从零实现 LLM Inference:024. Graceful Shutdown
上一版我们把 server worker 从 time.sleep(0.005) 改成了 Event.wait(),idle 时不再轮询。
但只要你把 wait 引进来,就必须补上一个闭环:怎么停。否则 shutdown 的时候,worker 有概率卡在 wait 里,或者 streaming 请求一直挂着不结束。
所以这次做一个很小的 mini PR:给 SchedulerManager 加一个 close(),并在 FastAPI shutdown 时自动调用它。
代码变更
roseinfer/server.py
核心点:
close()里把_running=False,并set()唤醒 worker。- 给所有还活着的 request queue
put(None),让stream_text()尽快结束。 - shutdown hook:
app.add_event_handler("shutdown", sched_manager.close)。 - worker loop 里在锁内先检查
_running,避免 stop 时把 wakeup 信号误 clear 掉。
diff --git a/rosellm/roseinfer/server.py b/rosellm/roseinfer/server.py
index b7544ee..bc8028c 100644
--- a/rosellm/roseinfer/server.py
+++ b/rosellm/roseinfer/server.py
@@ -113,6 +113,23 @@ class SchedulerManager:
)
self._worker.start()
+ def close(self) -> None:
+ worker = self._worker
+ with self._lock:
+ if not self._running:
+ return
+ self._running = False
+ self._wakeup.set()
+ request_ids = list(self._queues.keys())
+ for rid in request_ids:
+ q = self._queues.get(rid)
+ if q is not None:
+ q.put(None)
+ self.scheduler.discard_request(rid)
+ self._queues.clear()
+ self._detoks.clear()
+ worker.join(timeout=1.0)
@@ -176,8 +193,10 @@ class SchedulerManager:
self.scheduler.discard_request(request_id)
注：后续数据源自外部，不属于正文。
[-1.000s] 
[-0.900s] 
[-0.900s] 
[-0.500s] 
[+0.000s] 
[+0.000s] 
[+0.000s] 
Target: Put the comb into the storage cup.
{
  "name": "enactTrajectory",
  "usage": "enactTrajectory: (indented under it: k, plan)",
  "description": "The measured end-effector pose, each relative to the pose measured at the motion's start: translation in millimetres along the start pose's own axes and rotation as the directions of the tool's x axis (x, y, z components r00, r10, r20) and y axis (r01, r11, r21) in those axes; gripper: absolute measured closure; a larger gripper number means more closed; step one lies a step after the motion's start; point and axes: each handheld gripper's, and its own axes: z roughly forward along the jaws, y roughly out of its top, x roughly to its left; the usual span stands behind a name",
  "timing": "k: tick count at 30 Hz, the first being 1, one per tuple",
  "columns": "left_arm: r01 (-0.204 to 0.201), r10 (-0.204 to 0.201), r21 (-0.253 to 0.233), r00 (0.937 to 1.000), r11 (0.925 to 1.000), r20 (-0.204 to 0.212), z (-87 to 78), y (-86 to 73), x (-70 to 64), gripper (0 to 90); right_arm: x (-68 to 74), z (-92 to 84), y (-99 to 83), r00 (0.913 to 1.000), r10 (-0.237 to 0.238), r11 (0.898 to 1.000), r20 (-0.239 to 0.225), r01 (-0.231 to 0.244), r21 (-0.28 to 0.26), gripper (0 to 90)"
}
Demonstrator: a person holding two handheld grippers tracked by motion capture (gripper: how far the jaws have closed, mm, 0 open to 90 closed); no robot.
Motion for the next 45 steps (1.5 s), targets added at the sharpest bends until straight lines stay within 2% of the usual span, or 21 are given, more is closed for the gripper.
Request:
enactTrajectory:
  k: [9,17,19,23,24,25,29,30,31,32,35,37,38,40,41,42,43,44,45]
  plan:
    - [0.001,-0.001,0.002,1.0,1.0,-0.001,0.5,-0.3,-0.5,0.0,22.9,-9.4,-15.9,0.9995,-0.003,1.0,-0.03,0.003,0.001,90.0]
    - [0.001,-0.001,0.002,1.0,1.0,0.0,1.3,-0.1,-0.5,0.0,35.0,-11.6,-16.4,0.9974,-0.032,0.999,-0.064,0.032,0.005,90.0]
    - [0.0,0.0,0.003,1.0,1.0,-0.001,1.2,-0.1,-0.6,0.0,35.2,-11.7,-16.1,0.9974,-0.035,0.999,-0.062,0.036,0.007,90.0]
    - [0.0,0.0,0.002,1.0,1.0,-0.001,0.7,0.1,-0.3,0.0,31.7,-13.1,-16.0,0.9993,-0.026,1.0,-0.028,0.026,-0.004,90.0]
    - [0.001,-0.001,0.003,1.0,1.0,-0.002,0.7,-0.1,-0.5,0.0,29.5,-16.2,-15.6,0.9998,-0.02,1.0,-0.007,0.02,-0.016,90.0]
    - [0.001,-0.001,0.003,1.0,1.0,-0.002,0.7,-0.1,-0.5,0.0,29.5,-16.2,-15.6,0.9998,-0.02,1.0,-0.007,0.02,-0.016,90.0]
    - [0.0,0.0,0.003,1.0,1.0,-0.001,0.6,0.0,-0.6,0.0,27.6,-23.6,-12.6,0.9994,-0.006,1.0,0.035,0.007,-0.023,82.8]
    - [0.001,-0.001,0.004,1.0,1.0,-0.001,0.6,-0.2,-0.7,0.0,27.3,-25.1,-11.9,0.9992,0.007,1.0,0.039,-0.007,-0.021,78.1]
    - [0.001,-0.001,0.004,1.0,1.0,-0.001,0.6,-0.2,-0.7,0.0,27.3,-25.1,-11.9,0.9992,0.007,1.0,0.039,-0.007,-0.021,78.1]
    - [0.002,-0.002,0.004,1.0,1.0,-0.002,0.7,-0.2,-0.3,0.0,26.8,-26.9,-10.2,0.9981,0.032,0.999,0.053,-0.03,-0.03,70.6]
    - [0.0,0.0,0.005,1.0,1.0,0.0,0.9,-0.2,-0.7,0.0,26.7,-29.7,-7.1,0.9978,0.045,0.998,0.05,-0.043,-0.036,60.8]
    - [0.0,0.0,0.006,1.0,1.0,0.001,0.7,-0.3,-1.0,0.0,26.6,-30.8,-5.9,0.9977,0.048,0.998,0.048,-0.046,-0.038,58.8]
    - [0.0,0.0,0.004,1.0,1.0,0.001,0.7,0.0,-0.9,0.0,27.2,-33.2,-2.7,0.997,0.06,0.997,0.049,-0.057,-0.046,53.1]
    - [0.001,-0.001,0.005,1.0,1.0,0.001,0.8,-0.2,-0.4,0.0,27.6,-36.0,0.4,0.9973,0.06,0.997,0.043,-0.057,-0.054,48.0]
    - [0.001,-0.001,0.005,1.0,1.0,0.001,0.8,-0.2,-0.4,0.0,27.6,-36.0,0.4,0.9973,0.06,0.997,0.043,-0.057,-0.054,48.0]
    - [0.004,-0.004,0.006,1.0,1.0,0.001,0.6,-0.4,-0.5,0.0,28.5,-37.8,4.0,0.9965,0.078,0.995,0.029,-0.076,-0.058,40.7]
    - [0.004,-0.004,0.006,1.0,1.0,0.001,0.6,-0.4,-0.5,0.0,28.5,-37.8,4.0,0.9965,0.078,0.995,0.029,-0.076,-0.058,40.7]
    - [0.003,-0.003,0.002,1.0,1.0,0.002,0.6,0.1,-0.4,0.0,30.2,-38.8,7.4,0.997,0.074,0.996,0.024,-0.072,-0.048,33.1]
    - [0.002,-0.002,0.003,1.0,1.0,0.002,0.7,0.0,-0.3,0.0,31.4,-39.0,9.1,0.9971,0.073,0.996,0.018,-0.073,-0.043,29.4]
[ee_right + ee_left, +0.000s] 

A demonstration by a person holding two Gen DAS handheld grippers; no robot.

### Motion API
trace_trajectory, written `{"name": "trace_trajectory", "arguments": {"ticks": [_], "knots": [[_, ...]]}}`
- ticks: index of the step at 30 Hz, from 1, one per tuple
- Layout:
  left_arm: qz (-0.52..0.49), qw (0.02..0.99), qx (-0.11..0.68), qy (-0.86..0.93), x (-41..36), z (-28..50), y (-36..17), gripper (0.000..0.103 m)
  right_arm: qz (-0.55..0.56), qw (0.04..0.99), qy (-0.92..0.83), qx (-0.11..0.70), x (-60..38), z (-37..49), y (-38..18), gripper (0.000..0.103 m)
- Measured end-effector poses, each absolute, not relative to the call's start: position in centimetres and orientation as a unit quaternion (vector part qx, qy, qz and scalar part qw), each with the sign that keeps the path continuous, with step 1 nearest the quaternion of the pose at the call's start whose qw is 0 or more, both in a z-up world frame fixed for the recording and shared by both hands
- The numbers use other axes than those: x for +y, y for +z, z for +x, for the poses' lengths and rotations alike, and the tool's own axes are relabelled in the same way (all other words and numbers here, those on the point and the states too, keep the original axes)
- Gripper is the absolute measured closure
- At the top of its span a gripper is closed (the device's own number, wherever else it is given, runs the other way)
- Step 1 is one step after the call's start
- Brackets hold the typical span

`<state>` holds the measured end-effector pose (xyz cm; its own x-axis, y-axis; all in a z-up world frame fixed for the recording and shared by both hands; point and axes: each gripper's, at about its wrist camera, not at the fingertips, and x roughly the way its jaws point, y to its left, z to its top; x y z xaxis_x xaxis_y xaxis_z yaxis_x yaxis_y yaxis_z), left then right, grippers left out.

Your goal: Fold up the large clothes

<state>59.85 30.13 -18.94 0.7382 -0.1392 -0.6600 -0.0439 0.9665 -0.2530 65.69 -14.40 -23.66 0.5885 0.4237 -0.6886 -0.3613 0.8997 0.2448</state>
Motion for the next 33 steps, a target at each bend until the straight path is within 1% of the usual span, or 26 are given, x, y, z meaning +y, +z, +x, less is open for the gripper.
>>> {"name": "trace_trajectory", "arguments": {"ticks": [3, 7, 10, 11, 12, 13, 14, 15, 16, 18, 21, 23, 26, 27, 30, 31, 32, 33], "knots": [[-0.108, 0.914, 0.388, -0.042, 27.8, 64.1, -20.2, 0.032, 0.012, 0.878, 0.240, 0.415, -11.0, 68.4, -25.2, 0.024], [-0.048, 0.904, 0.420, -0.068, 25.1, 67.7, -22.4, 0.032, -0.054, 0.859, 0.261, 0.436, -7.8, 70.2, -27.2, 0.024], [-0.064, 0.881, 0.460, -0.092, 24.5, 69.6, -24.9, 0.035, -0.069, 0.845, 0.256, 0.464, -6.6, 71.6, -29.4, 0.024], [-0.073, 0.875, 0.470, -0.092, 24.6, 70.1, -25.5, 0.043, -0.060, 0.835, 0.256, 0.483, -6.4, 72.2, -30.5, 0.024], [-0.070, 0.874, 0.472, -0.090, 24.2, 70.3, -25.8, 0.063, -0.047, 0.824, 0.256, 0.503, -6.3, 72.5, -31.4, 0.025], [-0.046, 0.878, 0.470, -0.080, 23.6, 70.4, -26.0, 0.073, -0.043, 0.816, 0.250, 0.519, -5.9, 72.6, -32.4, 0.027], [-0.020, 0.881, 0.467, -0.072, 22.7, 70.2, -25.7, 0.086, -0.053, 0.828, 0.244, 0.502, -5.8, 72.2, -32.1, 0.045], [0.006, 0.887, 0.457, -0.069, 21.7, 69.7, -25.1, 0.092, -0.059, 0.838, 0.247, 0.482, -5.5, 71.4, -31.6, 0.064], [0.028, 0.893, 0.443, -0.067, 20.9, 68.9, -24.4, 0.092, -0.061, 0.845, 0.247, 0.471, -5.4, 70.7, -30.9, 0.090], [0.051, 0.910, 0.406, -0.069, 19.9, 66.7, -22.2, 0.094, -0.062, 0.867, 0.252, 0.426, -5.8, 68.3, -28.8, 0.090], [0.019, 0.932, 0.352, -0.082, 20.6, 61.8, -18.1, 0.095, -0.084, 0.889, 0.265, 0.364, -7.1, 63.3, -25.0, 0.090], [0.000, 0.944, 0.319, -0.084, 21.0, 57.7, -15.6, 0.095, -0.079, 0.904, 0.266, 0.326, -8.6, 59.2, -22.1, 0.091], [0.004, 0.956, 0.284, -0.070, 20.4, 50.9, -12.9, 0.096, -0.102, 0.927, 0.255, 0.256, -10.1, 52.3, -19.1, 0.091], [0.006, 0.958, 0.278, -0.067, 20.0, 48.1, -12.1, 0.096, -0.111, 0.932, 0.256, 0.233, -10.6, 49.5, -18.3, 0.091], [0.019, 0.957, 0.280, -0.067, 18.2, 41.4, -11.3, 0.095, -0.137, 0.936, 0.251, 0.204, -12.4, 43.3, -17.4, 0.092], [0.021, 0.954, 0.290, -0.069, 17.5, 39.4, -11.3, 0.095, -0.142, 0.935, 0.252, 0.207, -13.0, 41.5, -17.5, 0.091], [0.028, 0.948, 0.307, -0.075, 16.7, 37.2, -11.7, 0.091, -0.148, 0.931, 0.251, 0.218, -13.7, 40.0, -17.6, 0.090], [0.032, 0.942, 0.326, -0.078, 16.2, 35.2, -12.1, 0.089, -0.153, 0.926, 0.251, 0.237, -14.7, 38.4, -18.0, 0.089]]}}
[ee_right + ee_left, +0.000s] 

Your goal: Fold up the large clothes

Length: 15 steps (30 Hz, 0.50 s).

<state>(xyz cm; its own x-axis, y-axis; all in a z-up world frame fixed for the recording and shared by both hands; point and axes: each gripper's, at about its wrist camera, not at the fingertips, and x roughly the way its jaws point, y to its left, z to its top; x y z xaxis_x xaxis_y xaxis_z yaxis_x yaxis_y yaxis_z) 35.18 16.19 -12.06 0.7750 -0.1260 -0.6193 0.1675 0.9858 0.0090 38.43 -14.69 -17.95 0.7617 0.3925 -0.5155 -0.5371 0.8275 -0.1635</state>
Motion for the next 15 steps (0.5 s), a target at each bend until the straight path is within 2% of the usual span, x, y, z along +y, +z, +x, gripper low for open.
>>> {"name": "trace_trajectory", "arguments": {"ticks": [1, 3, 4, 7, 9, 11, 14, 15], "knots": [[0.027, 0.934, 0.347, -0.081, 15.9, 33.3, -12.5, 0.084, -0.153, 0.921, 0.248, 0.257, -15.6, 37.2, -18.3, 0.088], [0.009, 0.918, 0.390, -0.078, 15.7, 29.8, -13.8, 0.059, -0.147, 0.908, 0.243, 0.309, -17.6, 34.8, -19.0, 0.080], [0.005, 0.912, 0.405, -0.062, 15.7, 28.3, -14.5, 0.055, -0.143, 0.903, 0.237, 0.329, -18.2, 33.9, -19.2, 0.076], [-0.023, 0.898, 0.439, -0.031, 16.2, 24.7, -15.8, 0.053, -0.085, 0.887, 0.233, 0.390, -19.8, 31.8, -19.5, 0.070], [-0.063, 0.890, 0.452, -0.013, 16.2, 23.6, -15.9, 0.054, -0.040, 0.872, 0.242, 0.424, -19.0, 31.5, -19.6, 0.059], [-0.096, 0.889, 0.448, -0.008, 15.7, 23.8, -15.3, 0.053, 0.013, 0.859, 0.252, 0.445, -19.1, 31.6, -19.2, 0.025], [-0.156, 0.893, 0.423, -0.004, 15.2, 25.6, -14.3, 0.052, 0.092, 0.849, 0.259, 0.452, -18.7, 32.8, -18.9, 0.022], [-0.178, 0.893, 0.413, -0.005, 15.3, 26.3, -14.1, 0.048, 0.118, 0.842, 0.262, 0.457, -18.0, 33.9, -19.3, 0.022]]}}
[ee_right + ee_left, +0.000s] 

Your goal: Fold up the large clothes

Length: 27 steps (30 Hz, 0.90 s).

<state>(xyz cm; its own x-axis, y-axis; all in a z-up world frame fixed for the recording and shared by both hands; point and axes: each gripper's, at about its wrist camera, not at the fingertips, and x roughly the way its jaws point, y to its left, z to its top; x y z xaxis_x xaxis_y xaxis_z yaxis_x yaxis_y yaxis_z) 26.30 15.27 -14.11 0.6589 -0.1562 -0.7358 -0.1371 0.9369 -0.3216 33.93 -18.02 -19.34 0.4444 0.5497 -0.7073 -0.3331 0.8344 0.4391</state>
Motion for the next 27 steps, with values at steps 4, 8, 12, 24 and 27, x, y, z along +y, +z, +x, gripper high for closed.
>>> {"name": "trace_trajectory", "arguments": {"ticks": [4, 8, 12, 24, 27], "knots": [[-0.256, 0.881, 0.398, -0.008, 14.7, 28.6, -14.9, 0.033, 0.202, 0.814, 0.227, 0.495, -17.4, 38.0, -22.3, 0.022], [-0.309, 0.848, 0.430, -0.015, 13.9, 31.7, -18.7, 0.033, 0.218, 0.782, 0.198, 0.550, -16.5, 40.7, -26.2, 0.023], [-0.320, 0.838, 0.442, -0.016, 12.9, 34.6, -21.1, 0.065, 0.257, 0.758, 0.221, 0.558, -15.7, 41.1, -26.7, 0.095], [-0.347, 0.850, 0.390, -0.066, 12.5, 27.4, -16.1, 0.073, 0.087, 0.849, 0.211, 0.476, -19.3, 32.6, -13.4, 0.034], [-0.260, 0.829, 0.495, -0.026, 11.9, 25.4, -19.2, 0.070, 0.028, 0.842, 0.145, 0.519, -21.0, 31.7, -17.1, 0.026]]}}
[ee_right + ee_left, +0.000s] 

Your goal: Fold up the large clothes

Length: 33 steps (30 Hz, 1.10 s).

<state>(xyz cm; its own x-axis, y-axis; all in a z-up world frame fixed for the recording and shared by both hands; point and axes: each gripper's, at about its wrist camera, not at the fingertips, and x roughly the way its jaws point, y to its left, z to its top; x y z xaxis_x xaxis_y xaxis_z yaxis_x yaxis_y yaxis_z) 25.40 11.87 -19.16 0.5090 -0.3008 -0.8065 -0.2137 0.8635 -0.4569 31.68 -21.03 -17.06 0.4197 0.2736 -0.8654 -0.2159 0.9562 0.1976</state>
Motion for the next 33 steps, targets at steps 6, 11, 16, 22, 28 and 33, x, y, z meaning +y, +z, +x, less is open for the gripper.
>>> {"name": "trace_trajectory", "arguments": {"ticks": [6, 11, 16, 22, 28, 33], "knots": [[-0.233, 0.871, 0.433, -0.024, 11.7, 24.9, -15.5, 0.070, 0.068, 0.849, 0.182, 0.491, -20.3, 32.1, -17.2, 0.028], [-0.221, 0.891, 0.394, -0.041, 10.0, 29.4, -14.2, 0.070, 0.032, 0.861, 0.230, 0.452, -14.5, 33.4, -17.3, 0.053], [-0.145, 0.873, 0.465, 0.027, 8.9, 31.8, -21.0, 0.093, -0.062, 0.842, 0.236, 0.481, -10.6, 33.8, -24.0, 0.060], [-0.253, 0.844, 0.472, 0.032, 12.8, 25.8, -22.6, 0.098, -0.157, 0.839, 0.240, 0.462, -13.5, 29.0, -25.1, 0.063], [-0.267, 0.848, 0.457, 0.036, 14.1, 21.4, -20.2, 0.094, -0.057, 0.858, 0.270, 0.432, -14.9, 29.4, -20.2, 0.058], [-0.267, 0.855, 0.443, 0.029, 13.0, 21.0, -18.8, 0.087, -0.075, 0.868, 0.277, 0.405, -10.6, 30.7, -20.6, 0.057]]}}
def _worker_loop(self) -> None:
- while self._running:
+ while True:
with self._lock:
+ if not self._running:
+ break
has_work = self.scheduler.has_unfinished()
if has_work:
step_tokens = self.scheduler.step()
@@ -244,6 +263,7 @@ def estimate_usage(
def create_app(engine: InferenceEngine) -> FastAPI:
app = FastAPI(title="roseinfer", version="0.1.0")
sched_manager = SchedulerManager(engine, max_batch_size=8)
+ app.add_event_handler("shutdown", sched_manager.close)
运行
启动 server:
python -m rosellm.roseinfer.server \
--checkpoint-path rosellm/rosetrainer/checkpoints/gpt2_small_ddp_edu_amp_bf16_init.pt \
--tokenizer-name gpt2 \
--device cpu \
--host 127.0.0.1 \
--port 8090
起一个 streaming 请求:
curl -N -X POST http://127.0.0.1:8090/generate \
-H "Content-Type: application/json" \
-d '{"prompt":"Hello","max_new_tokens":128,"stream":true}'
输出(节选):
, you’re going to be a little bit more than a little bit more than a little bit more.
此时在 server 侧 Ctrl+C,可以看到 uvicorn 会正常 shutdown,streaming 也会随之结束,不会一直挂着。